My name is Rick Halverson, and at 3:07 a.m. on the fourteenth floor of a Honolulu hotel, my stepson kicked my door until it burst inward. Then my wife stepped into the splinters and whispered as if I were the problem.
“Just give him what he wants.”
For a second, I could not move. Not because I was afraid of Evan. Evan Mercer was twenty-eight and loud, not tough.
It was because the sound of that door breaking did something inside me. It was not just wood giving way. It was a line.
A boundary. One I had spent years trying to keep straight inside a marriage that always wanted to bend it. The hallway outside was dead quiet in that special hotel way, all carpeted silence, soft air-conditioning, and the distant hum of an elevator somewhere down the corridor.
Then Evan filled that silence with his unsteady breath and his rage. “I want that room now,” he shouted, as if he owned the entire floor. He wore board shorts and a cheap black tank top, the kind you buy from a tourist shop on a beach strip.
His eyes were red. His hair stuck up like he had been sleeping, but I knew he had not. I could smell the bar on him.
Beer, something sugary, and the sharp bite of tequila. The kind of smell that crawls into your nose and tells you trouble is already standing in front of you. Linda stood behind him barefoot in a robe, her hair pulled into a messy knot.

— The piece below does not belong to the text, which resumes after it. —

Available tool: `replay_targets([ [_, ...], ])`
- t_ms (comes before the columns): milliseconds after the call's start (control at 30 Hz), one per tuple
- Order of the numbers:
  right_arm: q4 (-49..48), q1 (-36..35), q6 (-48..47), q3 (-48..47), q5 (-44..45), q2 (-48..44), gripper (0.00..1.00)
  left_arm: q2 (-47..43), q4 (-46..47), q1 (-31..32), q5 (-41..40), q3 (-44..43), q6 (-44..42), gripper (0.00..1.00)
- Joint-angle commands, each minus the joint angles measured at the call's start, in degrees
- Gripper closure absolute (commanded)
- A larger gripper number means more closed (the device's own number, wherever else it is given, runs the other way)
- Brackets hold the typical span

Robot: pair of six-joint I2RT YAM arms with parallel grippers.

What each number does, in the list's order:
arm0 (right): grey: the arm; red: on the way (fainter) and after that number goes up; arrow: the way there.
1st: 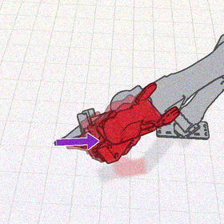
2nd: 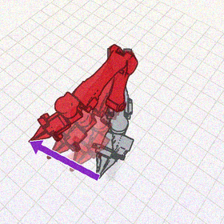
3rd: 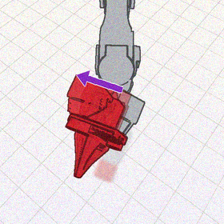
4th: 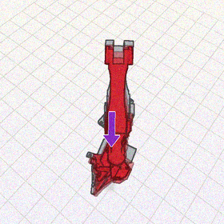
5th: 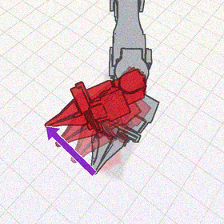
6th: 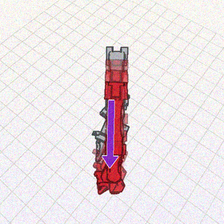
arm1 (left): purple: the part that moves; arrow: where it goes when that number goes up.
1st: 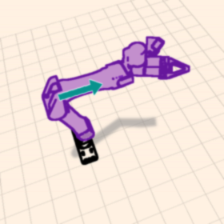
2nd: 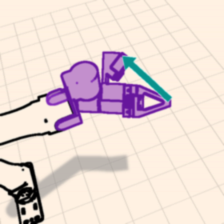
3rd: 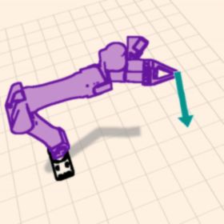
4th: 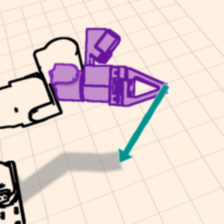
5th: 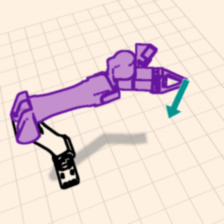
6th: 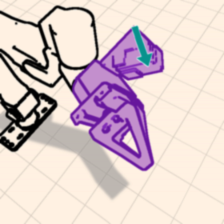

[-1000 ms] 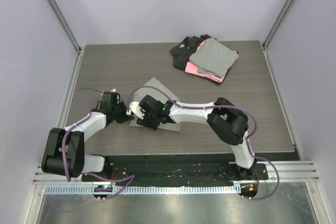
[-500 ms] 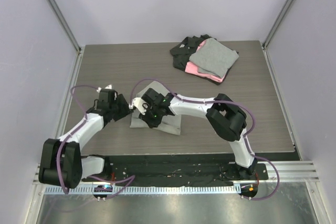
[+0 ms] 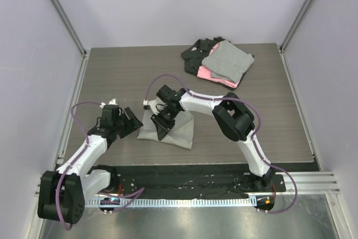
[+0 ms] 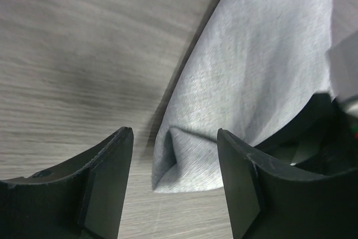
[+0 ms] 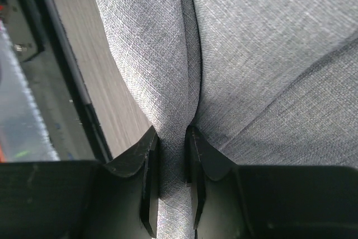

Her face was pinched, tired, annoyed. Annoyed at me, not him. “Rick,” she said, using that tone she saved for moments when she wanted something from me without looking like she wanted it.
“Don’t make this worse. Just switch rooms. He’s upset.”
Upset.
Like a grown man forcing a hotel door open at three in the morning was just a mood swing. I stared at her, and she did not meet my eyes. She stared at the broken latch like she was already deciding how to explain it to the front desk.